HOW TO COMPLETE THIS TASK -
Reproduce the line containing "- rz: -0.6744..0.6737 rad" and every line after it through the end of the records. Include nothing else.

BEGIN RECORDS PROVIDED

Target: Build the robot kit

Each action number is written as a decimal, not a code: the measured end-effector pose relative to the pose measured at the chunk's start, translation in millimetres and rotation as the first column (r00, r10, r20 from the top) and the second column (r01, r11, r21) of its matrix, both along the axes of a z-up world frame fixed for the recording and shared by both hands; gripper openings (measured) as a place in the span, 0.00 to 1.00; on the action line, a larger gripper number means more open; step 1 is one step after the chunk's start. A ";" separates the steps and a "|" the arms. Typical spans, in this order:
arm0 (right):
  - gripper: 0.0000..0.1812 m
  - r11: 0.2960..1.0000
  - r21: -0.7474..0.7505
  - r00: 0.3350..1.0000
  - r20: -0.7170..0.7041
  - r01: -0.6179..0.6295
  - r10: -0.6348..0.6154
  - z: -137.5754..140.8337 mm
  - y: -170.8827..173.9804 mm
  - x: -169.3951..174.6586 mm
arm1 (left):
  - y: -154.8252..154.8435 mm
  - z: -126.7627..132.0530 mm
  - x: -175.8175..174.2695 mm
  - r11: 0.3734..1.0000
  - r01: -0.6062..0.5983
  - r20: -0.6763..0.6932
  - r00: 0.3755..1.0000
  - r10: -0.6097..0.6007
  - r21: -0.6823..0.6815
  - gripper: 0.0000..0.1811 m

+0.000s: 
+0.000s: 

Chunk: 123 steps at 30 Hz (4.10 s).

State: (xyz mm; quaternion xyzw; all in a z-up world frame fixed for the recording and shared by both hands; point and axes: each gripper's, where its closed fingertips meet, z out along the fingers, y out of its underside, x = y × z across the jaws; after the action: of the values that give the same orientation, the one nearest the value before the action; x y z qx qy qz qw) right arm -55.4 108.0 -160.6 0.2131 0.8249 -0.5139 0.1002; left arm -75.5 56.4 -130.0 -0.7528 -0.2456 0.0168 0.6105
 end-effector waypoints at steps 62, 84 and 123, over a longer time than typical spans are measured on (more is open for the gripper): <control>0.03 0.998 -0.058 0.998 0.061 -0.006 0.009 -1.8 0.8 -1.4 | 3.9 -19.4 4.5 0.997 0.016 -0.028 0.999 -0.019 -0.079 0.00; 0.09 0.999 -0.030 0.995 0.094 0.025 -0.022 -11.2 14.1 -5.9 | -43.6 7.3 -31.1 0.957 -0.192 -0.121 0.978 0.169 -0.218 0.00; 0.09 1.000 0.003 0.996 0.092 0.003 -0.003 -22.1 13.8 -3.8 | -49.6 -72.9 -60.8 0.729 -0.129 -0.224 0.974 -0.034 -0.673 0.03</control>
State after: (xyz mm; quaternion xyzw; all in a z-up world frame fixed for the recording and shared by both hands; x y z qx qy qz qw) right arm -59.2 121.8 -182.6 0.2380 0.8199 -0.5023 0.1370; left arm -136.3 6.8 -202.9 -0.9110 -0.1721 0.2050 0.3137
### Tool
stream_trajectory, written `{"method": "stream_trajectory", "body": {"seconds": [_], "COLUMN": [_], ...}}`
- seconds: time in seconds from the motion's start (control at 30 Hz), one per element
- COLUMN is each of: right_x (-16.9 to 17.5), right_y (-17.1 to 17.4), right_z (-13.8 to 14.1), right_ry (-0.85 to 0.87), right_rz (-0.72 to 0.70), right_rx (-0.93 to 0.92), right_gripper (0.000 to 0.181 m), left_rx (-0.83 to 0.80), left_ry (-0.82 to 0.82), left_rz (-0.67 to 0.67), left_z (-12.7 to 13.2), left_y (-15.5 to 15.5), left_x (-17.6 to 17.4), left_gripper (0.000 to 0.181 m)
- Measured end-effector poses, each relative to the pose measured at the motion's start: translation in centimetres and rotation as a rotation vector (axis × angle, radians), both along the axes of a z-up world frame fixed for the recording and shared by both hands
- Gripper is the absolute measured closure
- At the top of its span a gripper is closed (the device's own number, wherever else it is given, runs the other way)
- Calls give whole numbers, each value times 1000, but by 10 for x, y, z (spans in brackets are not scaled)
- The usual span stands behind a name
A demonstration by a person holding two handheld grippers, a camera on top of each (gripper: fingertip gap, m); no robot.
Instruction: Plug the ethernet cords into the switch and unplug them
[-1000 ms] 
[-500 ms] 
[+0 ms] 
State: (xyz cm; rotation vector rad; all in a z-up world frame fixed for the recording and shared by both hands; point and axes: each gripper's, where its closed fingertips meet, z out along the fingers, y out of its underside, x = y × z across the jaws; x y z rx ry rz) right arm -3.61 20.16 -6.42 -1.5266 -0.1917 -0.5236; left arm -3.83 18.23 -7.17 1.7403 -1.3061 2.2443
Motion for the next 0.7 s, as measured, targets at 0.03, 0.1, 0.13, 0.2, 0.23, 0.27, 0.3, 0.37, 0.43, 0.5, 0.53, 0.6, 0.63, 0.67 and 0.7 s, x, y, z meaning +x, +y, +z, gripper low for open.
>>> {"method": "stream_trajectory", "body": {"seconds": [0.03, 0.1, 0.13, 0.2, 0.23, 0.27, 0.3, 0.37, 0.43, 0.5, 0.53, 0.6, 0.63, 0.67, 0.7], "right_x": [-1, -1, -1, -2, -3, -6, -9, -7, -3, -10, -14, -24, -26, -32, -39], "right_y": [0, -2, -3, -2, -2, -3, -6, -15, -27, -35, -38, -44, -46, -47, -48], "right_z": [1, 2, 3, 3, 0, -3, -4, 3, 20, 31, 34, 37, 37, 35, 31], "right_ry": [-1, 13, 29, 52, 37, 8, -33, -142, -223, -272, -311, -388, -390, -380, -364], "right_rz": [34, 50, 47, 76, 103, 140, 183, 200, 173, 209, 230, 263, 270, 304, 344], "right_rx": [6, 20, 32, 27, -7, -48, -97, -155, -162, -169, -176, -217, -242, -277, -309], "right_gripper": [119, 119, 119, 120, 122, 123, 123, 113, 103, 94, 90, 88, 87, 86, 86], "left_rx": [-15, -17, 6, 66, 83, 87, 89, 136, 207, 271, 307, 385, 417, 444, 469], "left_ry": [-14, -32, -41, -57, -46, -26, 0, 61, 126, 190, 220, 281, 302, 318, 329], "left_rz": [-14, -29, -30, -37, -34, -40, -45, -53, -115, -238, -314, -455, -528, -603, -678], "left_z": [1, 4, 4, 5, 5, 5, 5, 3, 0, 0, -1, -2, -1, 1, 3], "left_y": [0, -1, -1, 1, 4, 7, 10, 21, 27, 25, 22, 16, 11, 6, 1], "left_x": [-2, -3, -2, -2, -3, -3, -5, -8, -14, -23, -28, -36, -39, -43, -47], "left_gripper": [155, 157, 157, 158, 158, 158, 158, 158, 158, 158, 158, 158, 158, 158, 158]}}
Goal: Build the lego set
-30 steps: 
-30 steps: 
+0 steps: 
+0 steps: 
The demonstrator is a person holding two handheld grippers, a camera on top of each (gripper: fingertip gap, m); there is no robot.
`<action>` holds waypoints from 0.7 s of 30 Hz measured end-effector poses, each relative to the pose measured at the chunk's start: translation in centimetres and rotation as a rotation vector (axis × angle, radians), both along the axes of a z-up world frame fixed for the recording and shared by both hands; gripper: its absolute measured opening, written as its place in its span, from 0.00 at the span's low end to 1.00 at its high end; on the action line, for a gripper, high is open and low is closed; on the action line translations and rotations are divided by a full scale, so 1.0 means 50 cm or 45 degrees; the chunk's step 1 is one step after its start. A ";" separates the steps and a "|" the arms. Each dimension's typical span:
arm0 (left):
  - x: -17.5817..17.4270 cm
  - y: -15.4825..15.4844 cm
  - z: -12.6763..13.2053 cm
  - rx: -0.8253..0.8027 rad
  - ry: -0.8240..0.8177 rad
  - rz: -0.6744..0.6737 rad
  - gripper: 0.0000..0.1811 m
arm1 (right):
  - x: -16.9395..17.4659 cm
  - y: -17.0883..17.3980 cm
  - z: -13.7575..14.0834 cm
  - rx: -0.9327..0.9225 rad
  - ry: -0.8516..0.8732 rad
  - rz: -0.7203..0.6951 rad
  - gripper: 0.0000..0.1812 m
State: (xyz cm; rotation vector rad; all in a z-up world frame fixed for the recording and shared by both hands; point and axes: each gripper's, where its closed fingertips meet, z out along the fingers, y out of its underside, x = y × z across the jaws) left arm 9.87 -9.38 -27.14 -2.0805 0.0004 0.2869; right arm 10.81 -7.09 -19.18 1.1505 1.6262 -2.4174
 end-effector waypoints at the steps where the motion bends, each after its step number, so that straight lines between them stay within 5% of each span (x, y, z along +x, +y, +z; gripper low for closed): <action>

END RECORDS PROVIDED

SOLUTION TO THIS PROBLEM -
  - rz: -0.6744..0.6737 rad
  - gripper: 0.0000..0.1811 m
arm1 (right):
  - x: -16.9395..17.4659 cm
  - y: -17.0883..17.3980 cm
  - z: -13.7575..14.0834 cm
  - rx: -0.9327..0.9225 rad
  - ry: -0.8516..0.8732 rad
  - rz: -0.7203..0.6951 rad
  - gripper: 0.0000..0.1812 m
State: (xyz cm; rotation vector rad; all in a z-up world frame fixed for the recording and shared by both hands; point and axes: each gripper's, where its closed fingertips meet, z out along the fingers, y out of its underside, x = y × z across the jaws) left arm 9.87 -9.38 -27.14 -2.0805 0.0004 0.2869; right arm 10.81 -7.09 -19.18 1.1505 1.6262 -2.4174
 end-effector waypoints at the steps where the motion bends, each after its step number, so that straight lines between them stay within 5% of each span (x, y, z along +x, +y, +z; gripper low for closed): <action>

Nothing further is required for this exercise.